A Rhetorical Analysis of “C.S. Lewis: Why He Matters Today”

If anyone would like to see the documentary, here is the link: http://vimeo.com/16791969

The participants in this documentary provide their commentary on how they believed C.S. Lewis to be revolutionary to the field of Christian Theology, as well as how his relevance has persisted decades after his death.  Throughout the film, they try to instill a sense of ethos towards C.S. Lewis as an authoritative figure as well as Christianity as a religion through a description of how he was initially what might best be described as agnostic, and then eventually deciding to convert to Christianity after weighing the scales of all his options. The film also opens with a heavily ethos centric theme. Coupled with sad piano music, the narrator gives an explanation of how certain people began to view Christianity as a purely emotional pursuit not coinciding with logic during the advent of science and technology amidst the industrial revolution and following thereafter. Lewis, he argues, was one of the very influential figures that reintroduced Christianity as a religion of logic and critical thinking.

Though this term isn’t used in the film, C.S. Lewis was considered a “Christian Apologetic”: an individual seeking to align his or her faith with logic and reasoning, that is.
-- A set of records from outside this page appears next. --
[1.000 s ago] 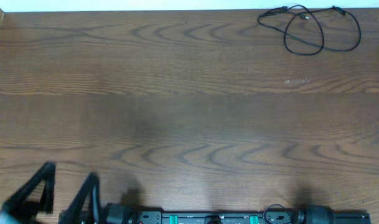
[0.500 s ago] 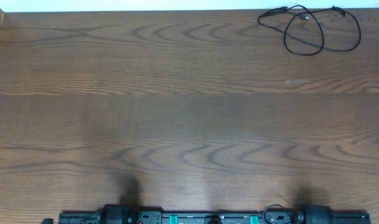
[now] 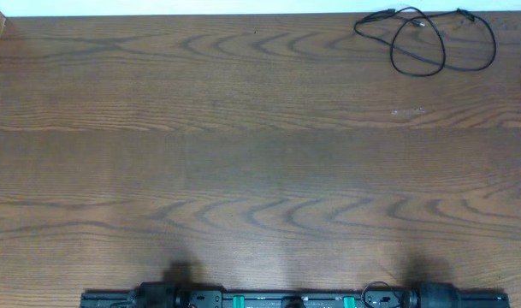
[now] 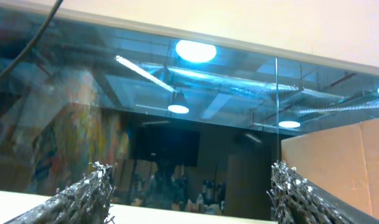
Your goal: Untangle cables
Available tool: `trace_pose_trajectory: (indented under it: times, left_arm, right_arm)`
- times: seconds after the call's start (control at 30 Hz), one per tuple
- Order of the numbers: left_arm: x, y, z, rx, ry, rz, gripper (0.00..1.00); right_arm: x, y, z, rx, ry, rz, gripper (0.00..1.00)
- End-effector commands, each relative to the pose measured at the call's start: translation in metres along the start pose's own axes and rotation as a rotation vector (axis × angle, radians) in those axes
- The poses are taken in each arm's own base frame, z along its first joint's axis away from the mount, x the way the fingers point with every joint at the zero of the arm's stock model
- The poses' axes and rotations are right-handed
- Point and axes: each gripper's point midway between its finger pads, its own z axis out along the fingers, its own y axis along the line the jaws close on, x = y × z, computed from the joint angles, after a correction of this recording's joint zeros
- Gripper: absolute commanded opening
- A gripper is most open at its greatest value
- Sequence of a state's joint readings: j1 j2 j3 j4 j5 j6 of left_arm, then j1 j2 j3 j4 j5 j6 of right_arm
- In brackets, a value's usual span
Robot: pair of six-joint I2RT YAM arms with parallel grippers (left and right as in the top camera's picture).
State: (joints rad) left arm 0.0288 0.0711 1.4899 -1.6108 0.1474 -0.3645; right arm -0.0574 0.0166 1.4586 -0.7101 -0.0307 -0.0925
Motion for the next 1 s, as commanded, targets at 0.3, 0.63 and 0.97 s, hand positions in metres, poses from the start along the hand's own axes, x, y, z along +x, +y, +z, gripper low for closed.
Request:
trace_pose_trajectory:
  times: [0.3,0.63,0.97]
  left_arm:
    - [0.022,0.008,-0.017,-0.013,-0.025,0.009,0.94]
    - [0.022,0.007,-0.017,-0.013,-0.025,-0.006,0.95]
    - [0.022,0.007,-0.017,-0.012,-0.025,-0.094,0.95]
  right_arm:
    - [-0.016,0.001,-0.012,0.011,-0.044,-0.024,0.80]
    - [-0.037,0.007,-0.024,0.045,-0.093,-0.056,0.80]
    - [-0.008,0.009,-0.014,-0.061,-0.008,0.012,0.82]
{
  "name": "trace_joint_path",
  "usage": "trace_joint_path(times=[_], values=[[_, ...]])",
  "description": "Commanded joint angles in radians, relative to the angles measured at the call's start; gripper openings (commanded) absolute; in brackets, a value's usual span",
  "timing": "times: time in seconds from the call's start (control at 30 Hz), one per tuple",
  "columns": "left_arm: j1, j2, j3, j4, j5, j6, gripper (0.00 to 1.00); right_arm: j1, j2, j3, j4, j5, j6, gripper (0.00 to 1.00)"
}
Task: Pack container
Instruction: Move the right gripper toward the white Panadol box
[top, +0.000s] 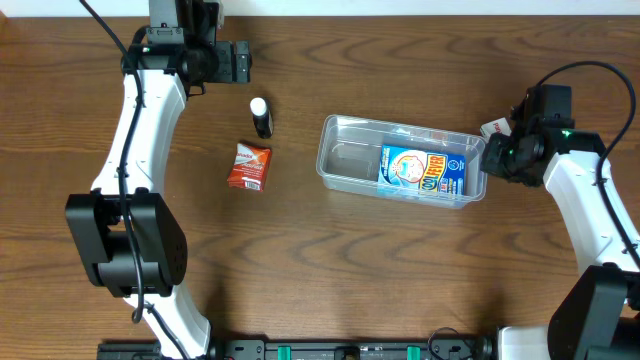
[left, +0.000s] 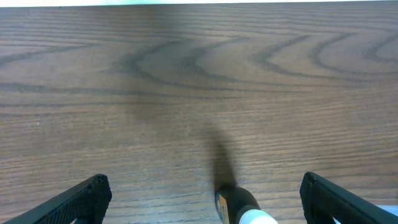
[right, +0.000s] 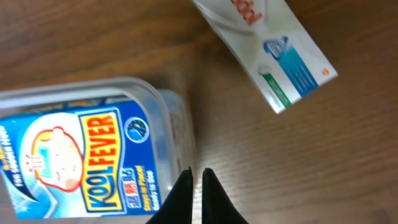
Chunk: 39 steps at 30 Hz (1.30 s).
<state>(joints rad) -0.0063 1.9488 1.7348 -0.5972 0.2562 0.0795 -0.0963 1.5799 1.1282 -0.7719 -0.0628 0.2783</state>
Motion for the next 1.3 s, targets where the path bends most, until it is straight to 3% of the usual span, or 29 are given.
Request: trace_joint_path(times=[0.0,0.43,0.67,1.0,1.03,1.17,1.27], values=[[0.007,0.008,-0.013,0.001,0.005,0.006,0.98,-0.004,0.011,-0.007,0.015,-0.035,0.014,0.06],[0.007,0.008,-0.013,0.001,0.005,0.006,0.98,-0.003,0.012,-0.007,0.116,-0.076,0.013,0.1],[0.007,0.008,-0.013,0.001,0.005,0.006,0.98,-0.003,0.012,-0.006,0.177,-0.077,0.003,0.02],[0.007,0.008,-0.013,0.001,0.005,0.006,0.98,-0.002,0.012,-0.007,0.063,-0.02,0.006,0.01],[0.007,0.008,-0.013,0.001,0.005,0.006,0.98,-0.002,0.012,-0.007,0.052,-0.02,0.005,0.04],[0.007,0.008,-0.013,0.001,0.005,0.006,0.98,-0.001,0.012,-0.007,0.022,-0.02,-0.014,0.47],[0.007,0.008,-0.013,0.001,0.005,0.006,0.98,-0.001,0.012,-0.007,-0.002,-0.02,-0.014,0.52]])
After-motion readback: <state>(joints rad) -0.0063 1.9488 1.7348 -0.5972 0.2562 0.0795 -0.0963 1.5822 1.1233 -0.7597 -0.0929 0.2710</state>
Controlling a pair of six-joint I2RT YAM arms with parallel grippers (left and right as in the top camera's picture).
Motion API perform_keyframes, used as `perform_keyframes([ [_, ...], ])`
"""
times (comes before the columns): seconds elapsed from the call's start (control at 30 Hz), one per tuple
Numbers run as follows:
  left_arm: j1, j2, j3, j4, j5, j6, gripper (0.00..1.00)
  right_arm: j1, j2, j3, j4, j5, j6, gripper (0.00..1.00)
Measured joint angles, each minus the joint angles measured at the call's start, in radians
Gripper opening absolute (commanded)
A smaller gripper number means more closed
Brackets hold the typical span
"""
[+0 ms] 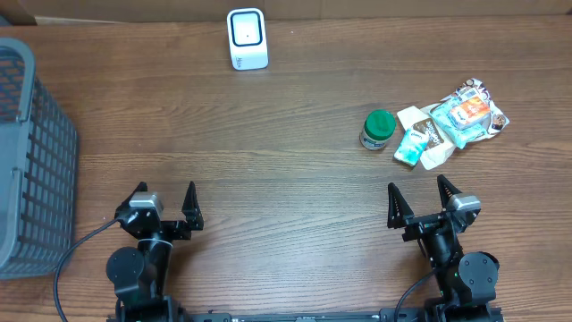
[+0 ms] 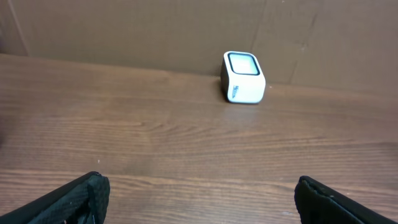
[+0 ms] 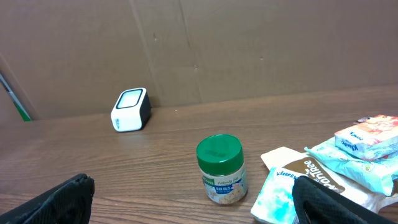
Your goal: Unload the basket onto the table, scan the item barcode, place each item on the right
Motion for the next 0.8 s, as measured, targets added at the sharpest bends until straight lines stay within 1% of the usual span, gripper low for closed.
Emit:
perform_keyframes([
  [0.23,0.0,-0.061,-0.002,-0.006,-0.054,0.0,1.0,0.0,0.0,0.0,0.0,0.0,0.0,1.0],
  [0.53,0.0,-0.222,-0.002,-0.14,-0.073,0.0,1.0,0.0,0.0,0.0,0.0,0.0,0.0,1.0],
  [0.8,0.0,-0.229,-0.002,-0.158,-0.076,0.0,1.0,0.0,0.0,0.0,0.0,0.0,0.0,1.0],
])
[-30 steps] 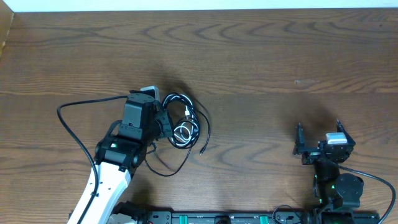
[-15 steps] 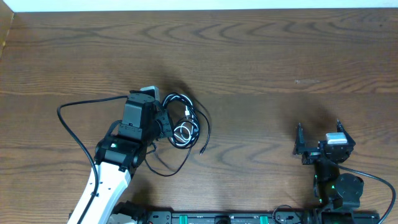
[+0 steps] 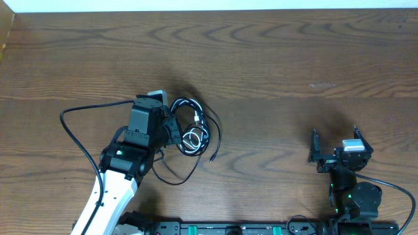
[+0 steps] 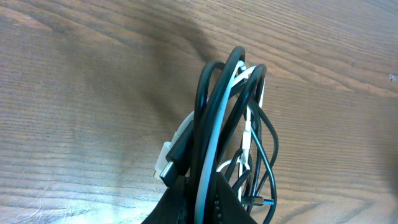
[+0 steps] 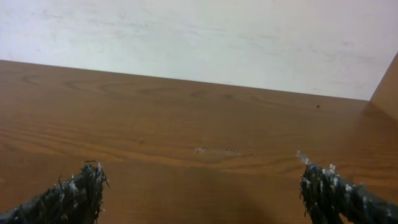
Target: Untangle cables
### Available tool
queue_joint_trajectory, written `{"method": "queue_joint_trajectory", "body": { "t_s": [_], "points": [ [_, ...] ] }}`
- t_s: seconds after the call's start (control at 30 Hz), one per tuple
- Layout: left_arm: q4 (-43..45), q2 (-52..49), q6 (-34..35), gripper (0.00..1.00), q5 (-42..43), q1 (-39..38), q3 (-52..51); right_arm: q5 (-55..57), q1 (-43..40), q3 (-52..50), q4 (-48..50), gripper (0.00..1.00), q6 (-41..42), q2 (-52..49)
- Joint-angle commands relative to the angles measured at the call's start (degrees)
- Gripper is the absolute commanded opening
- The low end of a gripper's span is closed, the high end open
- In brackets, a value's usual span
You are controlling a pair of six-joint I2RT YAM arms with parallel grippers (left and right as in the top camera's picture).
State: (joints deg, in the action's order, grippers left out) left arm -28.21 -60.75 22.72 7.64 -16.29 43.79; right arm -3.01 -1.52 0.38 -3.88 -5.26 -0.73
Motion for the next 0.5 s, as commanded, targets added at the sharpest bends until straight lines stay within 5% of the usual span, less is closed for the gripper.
{"method": "queue_joint_trajectory", "body": {
  "t_s": [0.0, 0.47],
  "points": [
    [0.42, 0.70, 0.50, 0.07, 0.74, 0.09, 1.73, -0.35, 0.44, -0.07, -0.20, 0.99, -0.59, 0.09],
    [1.29, 0.74, 0.52, 0.07, 0.76, 0.09, 1.73, -0.35, 0.44, -0.07, -0.20, 0.99, -0.59, 0.09]
  ]
}}
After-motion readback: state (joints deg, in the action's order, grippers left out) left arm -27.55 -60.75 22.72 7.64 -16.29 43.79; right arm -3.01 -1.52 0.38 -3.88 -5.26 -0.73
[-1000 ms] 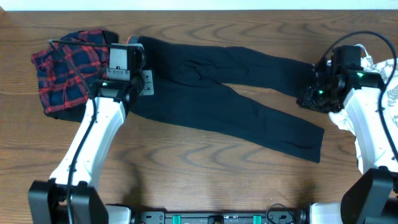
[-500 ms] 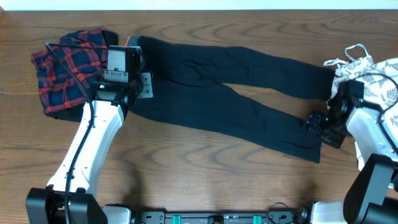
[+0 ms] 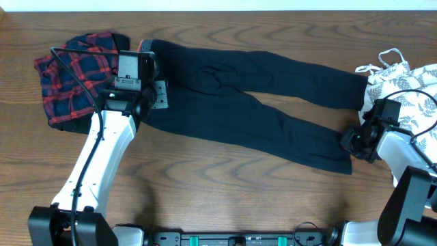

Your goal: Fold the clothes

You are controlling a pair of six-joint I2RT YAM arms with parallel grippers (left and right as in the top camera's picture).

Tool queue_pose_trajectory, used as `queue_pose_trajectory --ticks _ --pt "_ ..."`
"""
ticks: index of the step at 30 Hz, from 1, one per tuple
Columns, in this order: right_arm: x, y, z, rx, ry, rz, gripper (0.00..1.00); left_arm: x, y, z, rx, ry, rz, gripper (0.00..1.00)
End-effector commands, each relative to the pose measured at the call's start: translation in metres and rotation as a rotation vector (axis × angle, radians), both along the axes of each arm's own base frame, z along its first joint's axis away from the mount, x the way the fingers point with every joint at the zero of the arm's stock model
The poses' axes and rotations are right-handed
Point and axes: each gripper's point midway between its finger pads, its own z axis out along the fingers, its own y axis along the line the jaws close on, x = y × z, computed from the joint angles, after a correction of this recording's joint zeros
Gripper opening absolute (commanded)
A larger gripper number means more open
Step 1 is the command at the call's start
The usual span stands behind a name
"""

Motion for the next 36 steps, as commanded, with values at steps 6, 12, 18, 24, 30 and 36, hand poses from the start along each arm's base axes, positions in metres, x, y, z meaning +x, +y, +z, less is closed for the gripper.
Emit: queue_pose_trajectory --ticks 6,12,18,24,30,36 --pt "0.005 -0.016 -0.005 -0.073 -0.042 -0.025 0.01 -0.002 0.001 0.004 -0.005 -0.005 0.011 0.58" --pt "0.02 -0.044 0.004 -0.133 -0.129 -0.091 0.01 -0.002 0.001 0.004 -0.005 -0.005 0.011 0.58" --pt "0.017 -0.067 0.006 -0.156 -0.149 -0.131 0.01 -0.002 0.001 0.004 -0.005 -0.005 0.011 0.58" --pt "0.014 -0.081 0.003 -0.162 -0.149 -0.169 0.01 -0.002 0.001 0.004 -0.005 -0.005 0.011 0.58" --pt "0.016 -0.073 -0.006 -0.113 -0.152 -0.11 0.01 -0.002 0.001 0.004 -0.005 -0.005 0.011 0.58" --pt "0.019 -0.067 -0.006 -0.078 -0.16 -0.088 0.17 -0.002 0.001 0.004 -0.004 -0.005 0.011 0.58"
Apparently, Lewis was a critic of naturalism; arguing that without a creationist perspective the human mind would be considered unreliable due to it being a product of chance and evolution. The commentators of the film also explained that Lewis tore down many common misconceptions about faith. C.S. Lewis adamantly argued that Christians are called to bring intelligence and rational thinking to the table in equal proportion to their faith. Without this triumvirate, he believed that a person would lack a solid foundation for their faith and that it would be subject to collapse during times of hardship or swaying emotions. The commentators also argued that CS Lewis lives on through his books that were later adapted into films. While he is most commonly known for his story “The Lion, The Witch, and The Wardrobe”, Lewis’ series of radio talks he had given during the advent of World War II were compiled and later published into “Mere Christianity” as well.

The Lion, The Witch, And The Wardrobe” was described by the commentators in the film as Lewis’ attempt to capture the truths of the gospel and place them in an imaginary world in order to make it even more relatable to his audience. Lewis, the commentators argued, radically changed the way people viewed Christianity at that point. It challenged the idea of pure faith without asking questions and seeking answers. It was centered around a harmony of faith and logic, which he believed would provide people with a more durable form of faith in Christianity. In essence, Lewis called for a deeper analysis of Christianity in the field of theology; asking that we do not take anything at face value, but rather deeply consider each and every event that takes place- and why. I personally think this film shows that CS Lewis has held religious studies in a more scholarly light.